## ABOUT THIS EXERCISE
Would you return, word for word, the lines running from the one with "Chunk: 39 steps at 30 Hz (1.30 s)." to the final line of the listing below, pictures omitted?

Segment Start: SOURCE DATA

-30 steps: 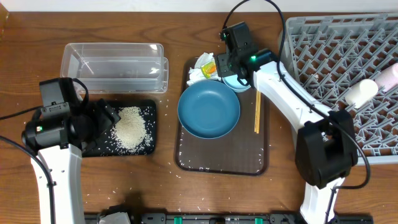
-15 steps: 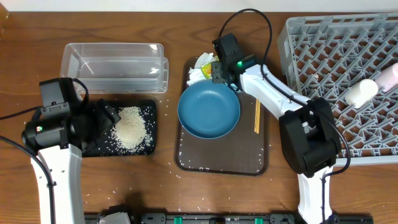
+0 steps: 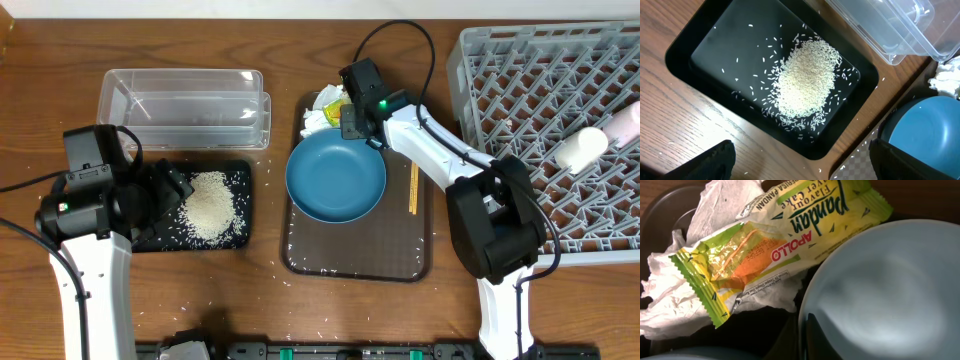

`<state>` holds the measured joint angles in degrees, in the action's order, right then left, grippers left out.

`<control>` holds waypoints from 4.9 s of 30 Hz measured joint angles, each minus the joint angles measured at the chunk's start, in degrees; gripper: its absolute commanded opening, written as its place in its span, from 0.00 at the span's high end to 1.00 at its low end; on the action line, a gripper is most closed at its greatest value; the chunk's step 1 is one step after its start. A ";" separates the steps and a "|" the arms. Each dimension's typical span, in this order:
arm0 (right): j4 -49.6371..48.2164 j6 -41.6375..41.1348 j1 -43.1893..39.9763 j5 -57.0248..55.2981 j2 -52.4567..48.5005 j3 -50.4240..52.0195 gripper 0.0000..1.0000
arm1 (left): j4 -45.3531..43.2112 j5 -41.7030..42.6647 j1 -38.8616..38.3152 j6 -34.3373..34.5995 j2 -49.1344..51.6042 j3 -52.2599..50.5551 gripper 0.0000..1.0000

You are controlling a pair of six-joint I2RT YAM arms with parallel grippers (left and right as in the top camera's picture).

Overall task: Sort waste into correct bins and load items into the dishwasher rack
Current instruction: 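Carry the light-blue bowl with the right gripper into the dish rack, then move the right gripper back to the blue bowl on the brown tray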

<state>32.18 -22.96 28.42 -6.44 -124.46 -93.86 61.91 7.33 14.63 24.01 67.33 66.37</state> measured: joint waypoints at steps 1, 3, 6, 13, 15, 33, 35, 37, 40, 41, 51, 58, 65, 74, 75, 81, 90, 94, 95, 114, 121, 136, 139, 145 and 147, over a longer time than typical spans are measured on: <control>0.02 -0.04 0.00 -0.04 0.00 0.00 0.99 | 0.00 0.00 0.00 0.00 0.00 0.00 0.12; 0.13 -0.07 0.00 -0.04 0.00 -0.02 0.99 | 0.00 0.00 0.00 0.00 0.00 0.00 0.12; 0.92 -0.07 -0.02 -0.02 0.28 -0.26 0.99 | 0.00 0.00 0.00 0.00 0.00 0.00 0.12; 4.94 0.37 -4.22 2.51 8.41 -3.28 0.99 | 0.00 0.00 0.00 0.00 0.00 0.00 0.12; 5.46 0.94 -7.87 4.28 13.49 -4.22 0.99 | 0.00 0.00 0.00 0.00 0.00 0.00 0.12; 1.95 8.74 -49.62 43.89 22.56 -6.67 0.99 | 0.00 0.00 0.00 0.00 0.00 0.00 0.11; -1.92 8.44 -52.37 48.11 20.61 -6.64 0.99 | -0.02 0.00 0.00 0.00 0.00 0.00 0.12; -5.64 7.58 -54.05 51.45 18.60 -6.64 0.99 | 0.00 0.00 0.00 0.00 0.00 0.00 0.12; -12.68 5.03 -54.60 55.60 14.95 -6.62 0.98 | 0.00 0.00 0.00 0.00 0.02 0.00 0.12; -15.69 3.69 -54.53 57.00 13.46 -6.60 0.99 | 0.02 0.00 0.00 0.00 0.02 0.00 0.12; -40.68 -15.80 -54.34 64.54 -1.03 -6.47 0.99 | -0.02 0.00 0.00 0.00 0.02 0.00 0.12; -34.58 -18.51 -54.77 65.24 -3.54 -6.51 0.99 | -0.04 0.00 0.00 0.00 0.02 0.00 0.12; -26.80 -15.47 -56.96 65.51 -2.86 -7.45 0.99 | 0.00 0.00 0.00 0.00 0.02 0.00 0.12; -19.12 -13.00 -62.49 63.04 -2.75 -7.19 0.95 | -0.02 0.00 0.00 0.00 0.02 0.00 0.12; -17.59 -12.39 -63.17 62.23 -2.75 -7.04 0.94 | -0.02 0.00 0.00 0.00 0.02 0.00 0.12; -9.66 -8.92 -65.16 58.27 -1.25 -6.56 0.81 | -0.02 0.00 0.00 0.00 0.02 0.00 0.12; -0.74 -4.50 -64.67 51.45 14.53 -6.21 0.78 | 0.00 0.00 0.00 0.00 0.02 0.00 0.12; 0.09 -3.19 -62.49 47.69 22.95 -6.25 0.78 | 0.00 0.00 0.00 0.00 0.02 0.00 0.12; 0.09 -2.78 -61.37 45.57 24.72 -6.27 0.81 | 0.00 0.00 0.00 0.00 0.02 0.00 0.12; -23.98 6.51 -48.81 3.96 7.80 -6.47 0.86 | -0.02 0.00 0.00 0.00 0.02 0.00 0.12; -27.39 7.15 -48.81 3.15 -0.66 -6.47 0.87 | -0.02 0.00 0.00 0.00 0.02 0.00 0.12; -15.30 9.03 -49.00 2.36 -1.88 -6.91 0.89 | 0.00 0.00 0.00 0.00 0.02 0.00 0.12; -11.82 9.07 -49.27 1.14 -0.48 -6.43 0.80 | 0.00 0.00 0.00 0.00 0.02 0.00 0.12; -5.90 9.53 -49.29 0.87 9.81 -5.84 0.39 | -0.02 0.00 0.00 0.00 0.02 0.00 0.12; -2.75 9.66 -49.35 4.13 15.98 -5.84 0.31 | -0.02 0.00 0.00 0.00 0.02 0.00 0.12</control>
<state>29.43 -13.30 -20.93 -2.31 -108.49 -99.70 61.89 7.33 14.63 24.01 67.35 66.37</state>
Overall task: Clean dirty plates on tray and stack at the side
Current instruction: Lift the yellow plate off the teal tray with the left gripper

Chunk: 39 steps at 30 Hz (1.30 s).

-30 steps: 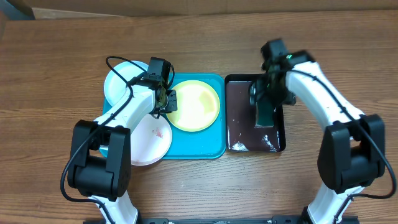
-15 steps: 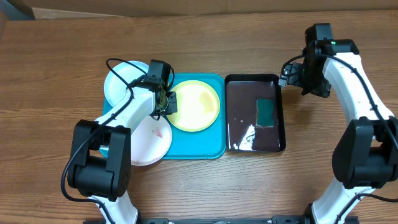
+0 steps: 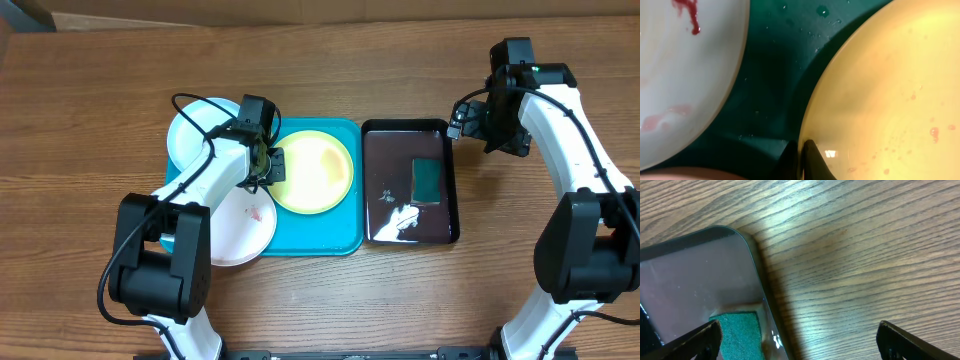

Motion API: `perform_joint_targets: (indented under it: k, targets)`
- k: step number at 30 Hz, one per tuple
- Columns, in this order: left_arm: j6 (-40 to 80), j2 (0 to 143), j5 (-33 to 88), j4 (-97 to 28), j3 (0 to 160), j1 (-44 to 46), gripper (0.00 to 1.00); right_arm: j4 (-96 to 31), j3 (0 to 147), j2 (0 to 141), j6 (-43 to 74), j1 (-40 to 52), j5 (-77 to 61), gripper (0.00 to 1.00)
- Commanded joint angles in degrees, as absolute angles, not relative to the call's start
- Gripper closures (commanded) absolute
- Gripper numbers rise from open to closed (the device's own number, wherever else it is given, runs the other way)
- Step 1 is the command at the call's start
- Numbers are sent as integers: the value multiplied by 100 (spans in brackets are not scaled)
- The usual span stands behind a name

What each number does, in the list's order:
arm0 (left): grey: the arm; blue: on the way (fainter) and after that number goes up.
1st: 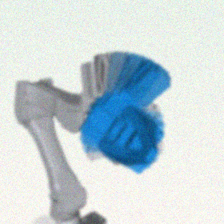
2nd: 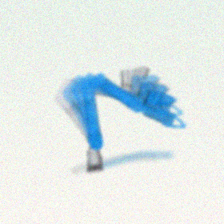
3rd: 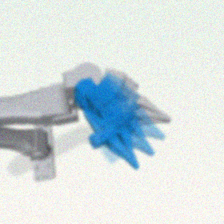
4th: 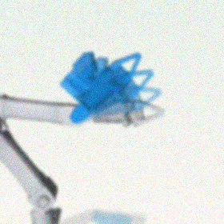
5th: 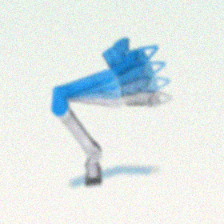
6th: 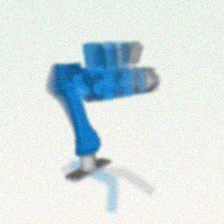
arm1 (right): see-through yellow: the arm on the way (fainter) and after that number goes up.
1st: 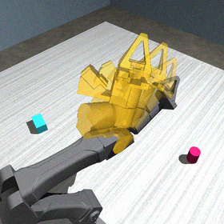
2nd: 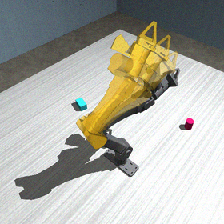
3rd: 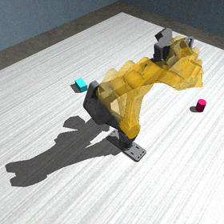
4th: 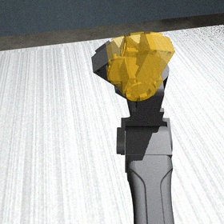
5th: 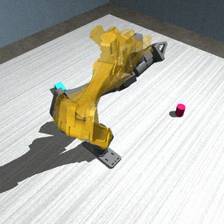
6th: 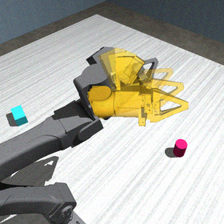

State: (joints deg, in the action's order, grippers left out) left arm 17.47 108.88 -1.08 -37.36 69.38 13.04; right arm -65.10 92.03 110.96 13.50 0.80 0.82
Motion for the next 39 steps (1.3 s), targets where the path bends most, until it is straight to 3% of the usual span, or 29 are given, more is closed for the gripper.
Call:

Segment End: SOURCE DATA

## ANSWER BOX
Chunk: 39 steps at 30 Hz (1.30 s).

-30 steps: 
-15 steps: 
+0 steps: 

Motion API: `perform_joint_targets: (indented under it: k, targets)`
- k: step number at 30 Hz, one per tuple
- Columns, in this order: left_arm: j6 (-40 to 80), j2 (0 to 143), j5 (-33 to 88), j4 (-97 to 28), j3 (0 to 160), j1 (-44 to 46), gripper (0.00 to 1.00); right_arm: j4 (-96 to 31), j3 (0 to 147), j2 (0 to 141), j6 (-43 to 74), j1 (-40 to 52), j5 (-77 to 61), gripper (0.00 to 1.00)
- Commanded joint angles in degrees, as absolute angles, not relative to the call's start
- Gripper closures (commanded) absolute
- Gripper numbers rise from open to closed (the device's own number, wherever else it is given, runs the other way)
- Step 1 is the command at the call's start
- Numbers are sent as integers: the value multiplied by 100 (spans in brackets are not scaled)
- The usual span stands behind a name

What each number does, in the list's order:
arm0 (left): grey: the arm; blue: on the way (fainter) and after that number goes up.
1st: 
2nd: 
3rd: 
4th: 
5th: 
6th: 
arm1 (right): see-through yellow: the arm on the way (fainter) and after that number goes up.
1st: 
2nd: 
3rd: 
4th: 
5th: 
6th: 

State: (joints deg, in the action's order, grippers left out) left arm 17.47 108.88 -1.08 -37.36 69.38 13.04; right arm -65.10 92.03 110.96 13.50 0.80 0.82
Motion for the next 39 steps (1.3 s), targets where the path bends most, until it is straight to 3% of the usual span, or 29 are given, more is closed for the gripper.
Call:

The response to this exercise has been given in full.